A thousand jagged wood chips attacking my sweet baby’s tender cheeks
One student is skeptical, accusing me of exaggeration. I admit it’s possible, but also continue, this time with hearing:
Earsplitting screams, blaring sirens from the Mom Police, explaining it’s a made-up corps who scolds parents when they make terrible mistakes. They only exist in our heads, with reprimands like What were you thinking? Are you insane? How dumb could you be? I am so caught up in my confession I barely hear one student mutter:
“Ms. Litwin, this happens to all moms.”
I don’t deserve his empathy. It was my job to keep her safe, and I failed. I ignore it and continue, getting even more creative with my self-flagellation.
If I was able to taste the sounds of my child’s painful shrieks, they’d be bitter and brackish, sour and salty.
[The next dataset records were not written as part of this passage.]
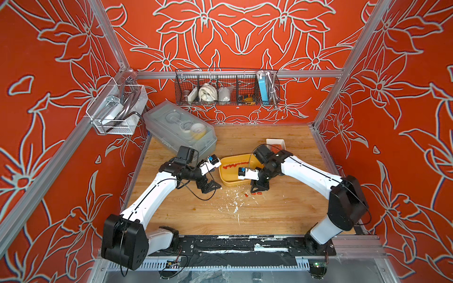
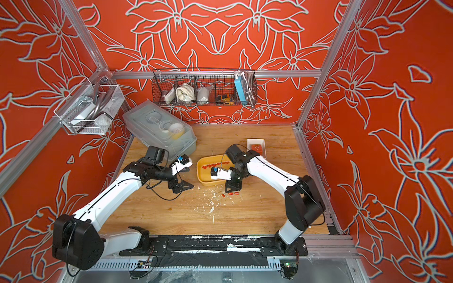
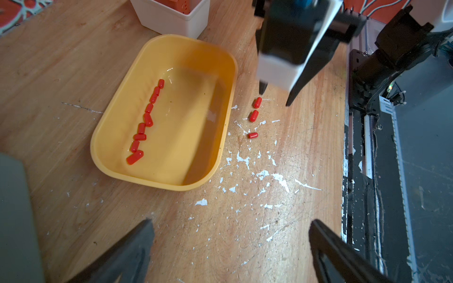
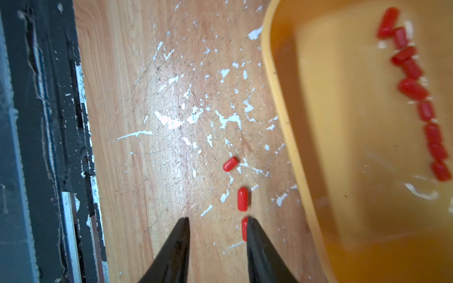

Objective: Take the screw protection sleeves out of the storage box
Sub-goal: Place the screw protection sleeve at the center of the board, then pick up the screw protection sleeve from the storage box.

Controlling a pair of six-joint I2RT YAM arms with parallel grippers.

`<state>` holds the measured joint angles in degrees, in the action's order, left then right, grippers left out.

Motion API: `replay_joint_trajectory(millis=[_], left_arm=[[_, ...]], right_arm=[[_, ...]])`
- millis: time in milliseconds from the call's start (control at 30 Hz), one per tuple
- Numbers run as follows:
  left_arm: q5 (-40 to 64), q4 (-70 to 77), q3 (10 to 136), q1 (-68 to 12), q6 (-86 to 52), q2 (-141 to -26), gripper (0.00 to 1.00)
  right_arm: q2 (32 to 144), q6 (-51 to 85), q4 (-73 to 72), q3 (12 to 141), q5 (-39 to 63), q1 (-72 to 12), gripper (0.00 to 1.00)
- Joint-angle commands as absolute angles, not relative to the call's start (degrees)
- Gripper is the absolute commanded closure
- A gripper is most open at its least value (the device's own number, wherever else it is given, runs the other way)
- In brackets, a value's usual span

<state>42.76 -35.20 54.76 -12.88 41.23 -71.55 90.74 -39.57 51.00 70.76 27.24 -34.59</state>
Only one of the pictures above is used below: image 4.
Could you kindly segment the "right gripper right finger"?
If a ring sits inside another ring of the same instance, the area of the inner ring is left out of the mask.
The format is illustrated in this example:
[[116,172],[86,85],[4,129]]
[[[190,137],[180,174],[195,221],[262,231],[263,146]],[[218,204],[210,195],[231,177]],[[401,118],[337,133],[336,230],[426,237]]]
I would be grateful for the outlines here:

I know I’m going a little overboard. Once enthralled students are now confused and restless. I throw smell out the window, imagine it morphing into stinging, acrid fumes.
I want to stop but also to go on. To tell them I was a straight A student, but now a C-average mom. That every scratch on her face resulted in a grade lower, every tear another point off. To admit that I’m not the Instagrammer who makes every meal look like a storybook illustration or the one who religiously rotates wooden toys. I’m just the one who’s trying to do what’s best, and still struggling with imperfection.
But I refrain from telling them all that, not just for the sake of time, but mostly because it’d be weird.
A student approaches me with his pre-writing, and before I take it, I ask about details. He looks at me sheepishly, a knowing grin, and walks away. Tomorrow will be a new day, and we will both try to do better.